THINK SMALL
The much-publicized plight of the northern Ontario community of Kashechewan, one of about 100 native reserves under a boilwater advisory, is the latest example highlighting the importance of safe drinking water. The same lesson became apparent in the aftermath of Pakistan’s earthquake and last year’s tsunamis in South Asia.
Less-publicized examples abound as well. In Bangladesh, for instance, arsenic in drinking water affects 50 million people. All told, about one billion people lack access to safe drinking water around the world, and two million children die each year from water-related diseases, such as diarrhea, cholera and typhoid.
Tragic as these facts are, they represent an opportunity for Canada to use its strength in science to help save lives. Just as Canada responded to the threat of SARS by sequencing the DNA of the SARS virus, we can respond to the challenge of safe drinking water using our expertise in the emerging field of nanotechnology.
Last year, the Canadian Program on Genomics and Global Health, based at the University of Toronto Joint Centre for Bioethics, surveyed 63 scientists from 26 countries about the applications of nanotechnology with the greatest potential to assist the developing world. Water treatment and remediation was the third top answer (after energy and agriculture).
Nanotechnology is the study, design, creation, synthesis and manipulation of matter at the nanometer scale — that is, at a billionth of a meter. When matter is manipulated at the level of atoms and molecules, it exhibits novel properties. Scientists are harnessing these properties to create new, inexpensive materials and devices.

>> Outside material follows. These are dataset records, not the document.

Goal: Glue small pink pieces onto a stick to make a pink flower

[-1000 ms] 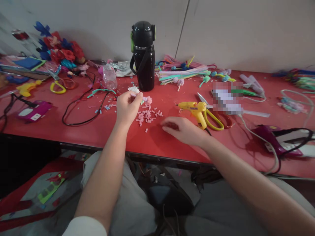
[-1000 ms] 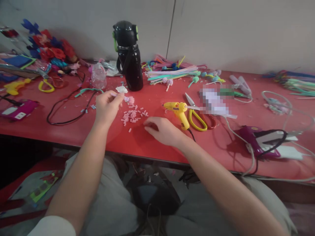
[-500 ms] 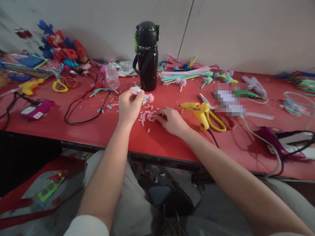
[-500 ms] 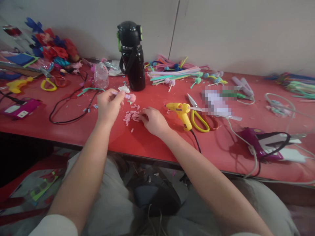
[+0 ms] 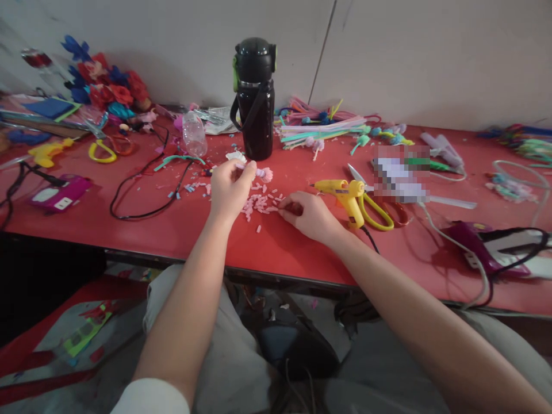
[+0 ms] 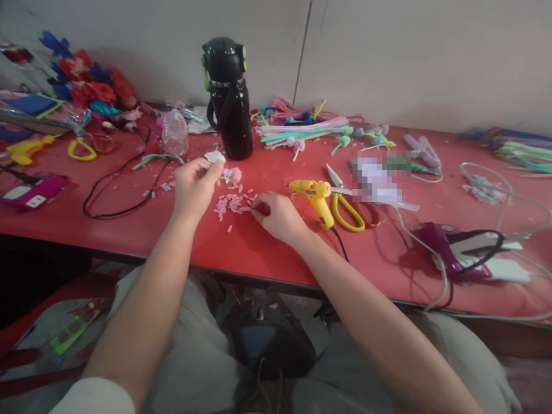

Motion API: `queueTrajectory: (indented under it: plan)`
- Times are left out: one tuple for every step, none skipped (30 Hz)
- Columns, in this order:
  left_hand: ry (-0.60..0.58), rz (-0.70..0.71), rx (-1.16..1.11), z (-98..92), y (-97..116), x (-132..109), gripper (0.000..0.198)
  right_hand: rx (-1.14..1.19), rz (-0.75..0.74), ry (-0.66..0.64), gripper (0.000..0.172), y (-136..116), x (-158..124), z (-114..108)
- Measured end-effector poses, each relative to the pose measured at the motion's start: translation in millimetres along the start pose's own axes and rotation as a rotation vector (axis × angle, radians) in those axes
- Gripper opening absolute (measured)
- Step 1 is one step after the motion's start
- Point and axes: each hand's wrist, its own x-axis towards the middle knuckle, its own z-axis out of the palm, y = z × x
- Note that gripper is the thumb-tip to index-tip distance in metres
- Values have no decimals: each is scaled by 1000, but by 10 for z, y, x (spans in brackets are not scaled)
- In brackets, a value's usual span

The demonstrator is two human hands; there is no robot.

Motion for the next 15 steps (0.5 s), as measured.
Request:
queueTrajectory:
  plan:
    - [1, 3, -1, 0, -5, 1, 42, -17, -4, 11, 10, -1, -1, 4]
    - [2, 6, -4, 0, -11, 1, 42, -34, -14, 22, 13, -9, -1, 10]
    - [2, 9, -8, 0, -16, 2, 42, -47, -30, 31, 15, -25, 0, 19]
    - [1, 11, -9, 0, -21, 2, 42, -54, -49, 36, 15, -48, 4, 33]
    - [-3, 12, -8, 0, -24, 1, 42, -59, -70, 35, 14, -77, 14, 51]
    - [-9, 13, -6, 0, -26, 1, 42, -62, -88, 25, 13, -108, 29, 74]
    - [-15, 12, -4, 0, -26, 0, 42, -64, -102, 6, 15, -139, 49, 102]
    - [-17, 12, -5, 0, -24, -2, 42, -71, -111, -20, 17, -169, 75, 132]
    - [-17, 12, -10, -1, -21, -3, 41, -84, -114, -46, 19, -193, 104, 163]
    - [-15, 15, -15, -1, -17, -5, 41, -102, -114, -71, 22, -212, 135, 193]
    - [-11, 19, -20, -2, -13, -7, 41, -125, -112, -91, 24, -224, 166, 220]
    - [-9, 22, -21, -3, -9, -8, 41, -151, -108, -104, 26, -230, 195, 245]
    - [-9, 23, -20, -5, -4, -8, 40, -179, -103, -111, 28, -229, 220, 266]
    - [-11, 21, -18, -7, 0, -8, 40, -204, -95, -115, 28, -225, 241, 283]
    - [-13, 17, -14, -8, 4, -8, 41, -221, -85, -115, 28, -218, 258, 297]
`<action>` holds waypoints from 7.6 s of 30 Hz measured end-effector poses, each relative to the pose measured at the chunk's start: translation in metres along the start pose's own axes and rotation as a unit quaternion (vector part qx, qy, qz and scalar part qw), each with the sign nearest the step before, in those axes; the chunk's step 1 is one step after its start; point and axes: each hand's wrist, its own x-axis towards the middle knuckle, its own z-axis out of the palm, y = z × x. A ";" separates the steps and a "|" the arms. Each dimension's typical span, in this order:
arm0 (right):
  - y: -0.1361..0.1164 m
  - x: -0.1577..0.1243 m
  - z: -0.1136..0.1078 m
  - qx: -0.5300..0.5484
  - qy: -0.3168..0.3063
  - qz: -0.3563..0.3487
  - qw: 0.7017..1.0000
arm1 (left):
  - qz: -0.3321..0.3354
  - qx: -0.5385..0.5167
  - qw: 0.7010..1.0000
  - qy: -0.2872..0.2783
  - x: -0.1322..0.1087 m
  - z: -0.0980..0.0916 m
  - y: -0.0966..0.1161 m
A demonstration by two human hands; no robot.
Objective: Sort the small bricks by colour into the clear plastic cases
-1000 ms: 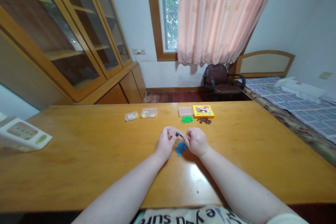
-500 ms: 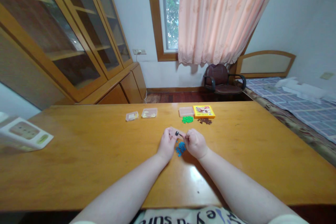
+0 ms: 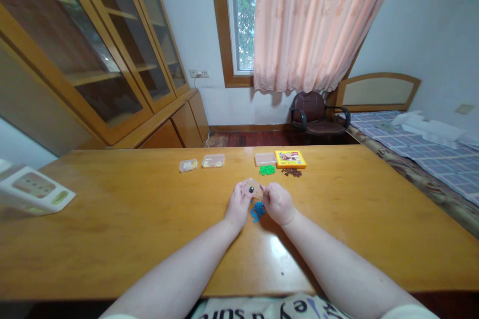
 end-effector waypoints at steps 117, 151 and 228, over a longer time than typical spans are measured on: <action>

To understand the potential of nanotechnology, visualize a membrane used to filter water, with pores so small they can block bacteria (like the E. coli in the water at Kashechewan) or toxins (like the arsenic in the water in Bangladesh). Such “nanomembranes” would be inexpensive, portable and easily cleaned.
In the wake of the tsunamis, the Pakistan earthquake and the crisis in Kashechewan, Canada responded the same way — by sending 10-tonne water desalination tanks to the affected region. These tanks had to be airlifted in enormous military airplanes. Imagine if instead we were able to send bottle-sized, portable water filtration systems able to decontaminate and desalinize an even higher volume of water.
Of course, nanotechnology is not a “silver bullet” that will solve all of the complex issues surrounding water purity. Longer term solutions using cuttingedge science need to be balanced with immediate interventions using existing technologies. (Moreover, no technology can address the socio-economic problems that typically underlie such crises as the one in Kashechewan.)
Despite the promise of nanotechnology in relation to global water problems, there is a shortage of effort to realize this promise. I suspect part of the reluctance stems from the idea that the problem of water quality affects only faraway lands. Sadly, Kashechewan illustrates how domestic and global challenges connect. Bangladesh’s problem is our problem.
One model for how to stimulate action is the Grand Challenges in Global Health initiative, supported by the Bill and Melinda Gates Foundation and the foundation for the U. S. National Institutes of Health. This initiative has defined 14 “ Grand Challenges” — those critical scientific bottlenecks blocking needed advances in global health. Recently, it provided 43 innovative projects with a total of US$437-million.
Canada should build on this model and announce a Canadian Grand Challenges initiative — beginning with a Grand Challenge on the use of nanotechnology to address bacterial and toxic contamination of water.
Canada is a perfect country to lead this effort. Up to 20% of the world’s fresh water is in Canada. We host the UN University International Network on Water, Environment and Health. Furthermore, the National Research Council of Canada and the University of Alberta have recently opened a National Institute of Nanotechnology in Edmonton.
Compared to the $1.8-billion that has been targeted for meeting safe drinking water needs in aboriginal communities using existing technologies, an additional $30-million to finance a Grand Challenge to apply new technologies, as the first step in a broader Canadian Grand Challenges initiative, would be a tiny investment — and one that, in the long run, could do far more good.
Last year, the Prime Minister pledged to devote no less than 5% of our researchinvestment to address developing world challenges, especially in relation to health, education and the environment.
This commitment has yet to be enacted in a budget. In the wake of the Kashechewan crisis, now would be the perfect time.
Peter A. Singer is director of the University of Toronto Joint Centre for Bioethics, professor of medicine at University of Toronto, and a Distinguished Investigator of the Canadian Institutes of Health Research.